**EXERCISE INSTRUCTIONS:**
All lines ahead of the one containing "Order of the" are to be left out; that line and each one after it, through the end of the records below, are to be duplicated exactly.

++++ RECORDS PROVIDED

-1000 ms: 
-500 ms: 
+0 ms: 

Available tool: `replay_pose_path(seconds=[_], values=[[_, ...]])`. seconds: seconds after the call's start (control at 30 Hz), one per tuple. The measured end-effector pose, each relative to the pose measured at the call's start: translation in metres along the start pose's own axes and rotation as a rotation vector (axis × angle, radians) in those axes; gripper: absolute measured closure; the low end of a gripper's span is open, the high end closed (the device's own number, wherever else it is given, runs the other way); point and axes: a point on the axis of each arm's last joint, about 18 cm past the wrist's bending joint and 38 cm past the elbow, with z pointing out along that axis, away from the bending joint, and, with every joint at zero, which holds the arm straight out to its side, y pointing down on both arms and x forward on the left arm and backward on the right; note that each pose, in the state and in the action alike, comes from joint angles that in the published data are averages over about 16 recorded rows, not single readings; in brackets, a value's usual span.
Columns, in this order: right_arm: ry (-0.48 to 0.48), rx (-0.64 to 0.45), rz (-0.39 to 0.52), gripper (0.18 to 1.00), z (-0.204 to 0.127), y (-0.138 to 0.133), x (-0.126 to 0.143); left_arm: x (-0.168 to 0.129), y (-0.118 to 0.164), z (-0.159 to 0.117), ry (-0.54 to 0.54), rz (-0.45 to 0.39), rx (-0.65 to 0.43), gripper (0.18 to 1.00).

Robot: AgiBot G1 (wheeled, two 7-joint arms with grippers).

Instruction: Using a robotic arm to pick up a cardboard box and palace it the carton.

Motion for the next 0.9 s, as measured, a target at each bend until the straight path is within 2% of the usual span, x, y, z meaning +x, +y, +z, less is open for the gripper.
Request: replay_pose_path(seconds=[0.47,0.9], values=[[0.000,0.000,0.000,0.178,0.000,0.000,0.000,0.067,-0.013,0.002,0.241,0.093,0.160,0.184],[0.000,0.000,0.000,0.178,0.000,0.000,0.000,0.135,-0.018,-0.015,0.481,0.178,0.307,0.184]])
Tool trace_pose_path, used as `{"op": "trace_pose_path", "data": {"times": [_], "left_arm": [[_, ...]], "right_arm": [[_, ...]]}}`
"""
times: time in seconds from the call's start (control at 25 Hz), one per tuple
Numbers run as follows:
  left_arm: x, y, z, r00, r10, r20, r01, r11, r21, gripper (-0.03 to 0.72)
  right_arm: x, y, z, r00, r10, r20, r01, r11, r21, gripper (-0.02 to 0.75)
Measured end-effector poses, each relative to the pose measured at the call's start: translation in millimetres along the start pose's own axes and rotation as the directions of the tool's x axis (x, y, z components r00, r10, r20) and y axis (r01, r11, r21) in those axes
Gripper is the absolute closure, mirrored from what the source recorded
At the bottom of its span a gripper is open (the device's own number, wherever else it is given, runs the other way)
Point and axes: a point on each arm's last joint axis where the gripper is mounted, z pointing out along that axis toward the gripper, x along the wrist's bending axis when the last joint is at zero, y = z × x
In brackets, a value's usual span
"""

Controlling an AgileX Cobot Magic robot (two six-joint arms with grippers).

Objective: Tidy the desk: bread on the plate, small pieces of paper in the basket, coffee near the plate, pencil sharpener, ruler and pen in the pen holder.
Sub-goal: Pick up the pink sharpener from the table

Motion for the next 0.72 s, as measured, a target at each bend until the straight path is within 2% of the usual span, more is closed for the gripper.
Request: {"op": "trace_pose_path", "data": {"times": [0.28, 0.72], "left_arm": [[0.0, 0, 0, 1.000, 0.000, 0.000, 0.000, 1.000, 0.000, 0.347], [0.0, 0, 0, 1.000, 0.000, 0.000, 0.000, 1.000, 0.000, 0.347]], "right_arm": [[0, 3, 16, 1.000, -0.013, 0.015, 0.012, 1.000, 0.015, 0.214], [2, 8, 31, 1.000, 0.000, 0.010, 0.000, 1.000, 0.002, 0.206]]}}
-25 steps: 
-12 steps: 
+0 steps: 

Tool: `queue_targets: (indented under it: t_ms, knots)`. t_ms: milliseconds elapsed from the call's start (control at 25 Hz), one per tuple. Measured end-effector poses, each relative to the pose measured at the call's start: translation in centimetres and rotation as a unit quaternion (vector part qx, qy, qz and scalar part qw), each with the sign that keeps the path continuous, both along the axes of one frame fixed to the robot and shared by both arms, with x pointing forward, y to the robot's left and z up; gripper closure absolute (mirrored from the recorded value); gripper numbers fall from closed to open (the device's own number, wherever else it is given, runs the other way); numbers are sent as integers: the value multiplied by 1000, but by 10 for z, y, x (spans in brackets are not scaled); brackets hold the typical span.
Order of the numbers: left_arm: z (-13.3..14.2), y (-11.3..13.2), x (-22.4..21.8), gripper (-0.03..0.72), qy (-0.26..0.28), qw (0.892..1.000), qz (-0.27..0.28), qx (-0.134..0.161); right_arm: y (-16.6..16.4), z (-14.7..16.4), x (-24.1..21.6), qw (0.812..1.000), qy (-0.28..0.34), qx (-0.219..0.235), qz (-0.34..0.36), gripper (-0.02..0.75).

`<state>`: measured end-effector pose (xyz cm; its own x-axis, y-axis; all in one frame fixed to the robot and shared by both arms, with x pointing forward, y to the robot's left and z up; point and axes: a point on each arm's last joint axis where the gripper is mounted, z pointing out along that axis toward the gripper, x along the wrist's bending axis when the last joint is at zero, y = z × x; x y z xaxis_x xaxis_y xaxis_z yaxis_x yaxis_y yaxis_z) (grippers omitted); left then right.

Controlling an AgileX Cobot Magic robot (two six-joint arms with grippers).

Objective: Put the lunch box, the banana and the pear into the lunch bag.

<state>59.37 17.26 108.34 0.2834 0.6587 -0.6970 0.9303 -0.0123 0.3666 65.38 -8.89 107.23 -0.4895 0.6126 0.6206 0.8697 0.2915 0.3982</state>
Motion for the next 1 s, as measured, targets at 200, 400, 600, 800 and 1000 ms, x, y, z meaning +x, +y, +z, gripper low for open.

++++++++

**RESPONSE TO THE EXERCISE:**
Order of the numbers: left_arm: z (-13.3..14.2), y (-11.3..13.2), x (-22.4..21.8), gripper (-0.03..0.72), qy (-0.26..0.28), qw (0.892..1.000), qz (-0.27..0.28), qx (-0.134..0.161); right_arm: y (-16.6..16.4), z (-14.7..16.4), x (-24.1..21.6), qw (0.812..1.000), qy (-0.28..0.34), qx (-0.219..0.235), qz (-0.34..0.36), gripper (-0.02..0.75).

`<state>`: measured end-effector pose (xyz cm; its own x-axis, y-axis; all in one frame fixed to the robot and shared by both arms, with x pointing forward, y to the robot's left and z up; point and axes: a point on each arm's last joint axis where the gripper is mounted, z pointing out along that axis toward the gripper, x along the wrist's bending axis when the last joint is at zero, y = z × x; x y z xaxis_x xaxis_y xaxis_z yaxis_x yaxis_y yaxis_z) (grippers omitted); left then right.

Controlling an AgileX Cobot Magic robot (two six-joint arms with grippers).

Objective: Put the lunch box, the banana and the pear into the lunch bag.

<state>59.37 17.26 108.34 0.2834 0.6587 -0.6970 0.9303 -0.0123 0.3666 65.38 -8.89 107.23 -0.4895 0.6126 0.6206 0.8697 0.2915 0.3982</state>
Motion for the next 1 s, as measured, targets at 200, 400, 600, 800 and 1000 ms, x, y, z meaning +x, +y, +z, gripper low for open.

The response to the exercise is now complete.